Equipment: 1 non stick muffin tray, blender, mixing bowl, eggbeater or whisk, oven

         Line the muffin molds with pastry. If it's not a non stick tray you'll need to coat it with butter or margerine and then dust on flour.
         Bung the rose petals into the blender with the cream, sugar and rosewater. Blend till the petals are just a distant memory. Add the lemon/lime juice and eggs; pour into the bowl and whip with the beater for about two minutes till frothy.
         Pour the mixture into the muffin molds. The mixture should come about two thirds of the way up each container.
         Bake at 200C for about twenty minutes, or untill the pastry is pale brown and the filling set. (The time will vary depending on the size of each muffin container.)

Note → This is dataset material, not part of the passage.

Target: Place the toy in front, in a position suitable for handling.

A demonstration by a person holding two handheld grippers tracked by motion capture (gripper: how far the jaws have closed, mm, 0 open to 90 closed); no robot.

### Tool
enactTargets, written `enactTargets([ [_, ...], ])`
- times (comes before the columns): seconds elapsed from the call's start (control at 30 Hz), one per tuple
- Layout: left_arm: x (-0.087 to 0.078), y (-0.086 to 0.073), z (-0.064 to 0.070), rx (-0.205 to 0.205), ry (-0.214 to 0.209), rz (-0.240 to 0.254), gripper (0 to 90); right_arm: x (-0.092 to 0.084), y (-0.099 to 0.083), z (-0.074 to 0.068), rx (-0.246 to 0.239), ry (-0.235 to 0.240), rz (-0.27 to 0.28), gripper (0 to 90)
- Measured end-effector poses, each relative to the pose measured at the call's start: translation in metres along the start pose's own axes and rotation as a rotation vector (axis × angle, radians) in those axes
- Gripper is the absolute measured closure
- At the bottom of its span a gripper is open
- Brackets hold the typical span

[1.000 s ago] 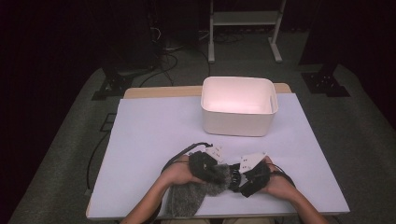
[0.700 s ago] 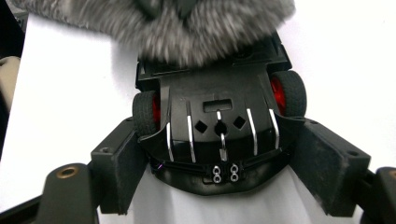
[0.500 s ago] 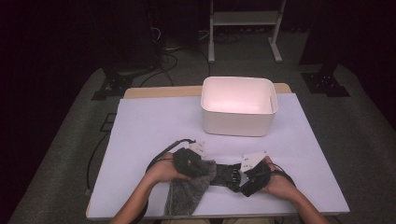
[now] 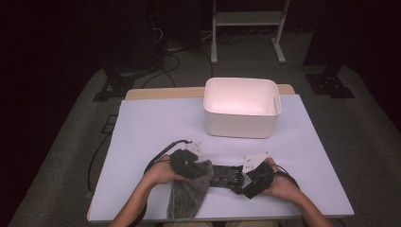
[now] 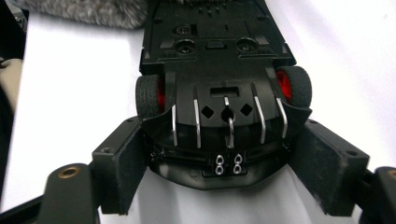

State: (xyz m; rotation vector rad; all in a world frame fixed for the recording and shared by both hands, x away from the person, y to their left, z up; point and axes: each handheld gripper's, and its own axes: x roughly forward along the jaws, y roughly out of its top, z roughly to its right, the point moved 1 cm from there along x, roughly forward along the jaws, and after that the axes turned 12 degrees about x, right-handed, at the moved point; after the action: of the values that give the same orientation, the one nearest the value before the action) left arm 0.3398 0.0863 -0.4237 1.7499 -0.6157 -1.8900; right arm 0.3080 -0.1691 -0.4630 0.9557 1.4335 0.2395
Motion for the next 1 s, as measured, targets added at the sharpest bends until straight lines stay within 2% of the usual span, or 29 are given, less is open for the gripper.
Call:
enactTargets([
  [0.07, 0.001, 0.0, 0.001, 0.005, 0.001, -0.004, 81.3, -0.004, 0.003, 0.0, 0.018, 0.019, -0.007, 20.8],
  [0.2, 0.001, -0.001, 0.002, -0.004, 0.0, 0.009, 81.3, -0.008, 0.005, 0.002, 0.038, 0.017, 0.008, 18.6],
  [0.3, 0.001, -0.001, 0.002, -0.002, -0.006, 0.01, 81.3, -0.005, 0.006, 0.0, 0.044, 0.019, 0.022, 17.8],
  [0.47, 0.0, 0.0, 0.001, 0.009, -0.002, 0.004, 81.2, 0.007, 0.008, -0.005, -0.029, -0.013, 0.019, 21.2],
  [0.57, -0.003, -0.002, -0.005, -0.015, 0.032, -0.002, 80.6, 0.005, 0.005, -0.003, -0.031, 0.004, 0.035, 22.7],
  [0.63, -0.007, -0.002, -0.007, -0.023, 0.054, 0.003, 80.6, 0.007, 0.003, -0.003, -0.063, -0.001, 0.025, 22.9],
  [0.73, -0.013, -0.003, -0.009, -0.03, 0.077, -0.006, 80.6, 0.007, 0.002, -0.001, -0.077, 0.014, 0.032, 23.3],
  [1.0, -0.014, 0.002, -0.007, -0.013, 0.054, 0.004, 80.6, 0.005, 0.004, 0.001, -0.115, 0.059, 0.005, 23.7],
])
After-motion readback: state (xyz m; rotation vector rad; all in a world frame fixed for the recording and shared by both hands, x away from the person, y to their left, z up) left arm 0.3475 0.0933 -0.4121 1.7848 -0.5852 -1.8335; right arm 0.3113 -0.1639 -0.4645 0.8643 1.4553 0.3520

         Remove and eat either hot or cold, by themselves or with extra cream.
         And if you're the sort that sprinkles your beloved's bed with rose petals (and if you do I hope you're the one that washes the sheets too- squashed rose petals make a heck of a mess, and dried ones are even worse..they get stuck in the most embarrassing places), you couldn't find anything better for a romantic supper than rose petal tarts...except possibly two dozen Clyde River oysters and profiteroles with rich runny chocolate sauce and whipped cream, but then that's another story entirely.
         And if the Knave of Hearts ever comes sniffing through your kitchen, at least he'll find something worth pinching!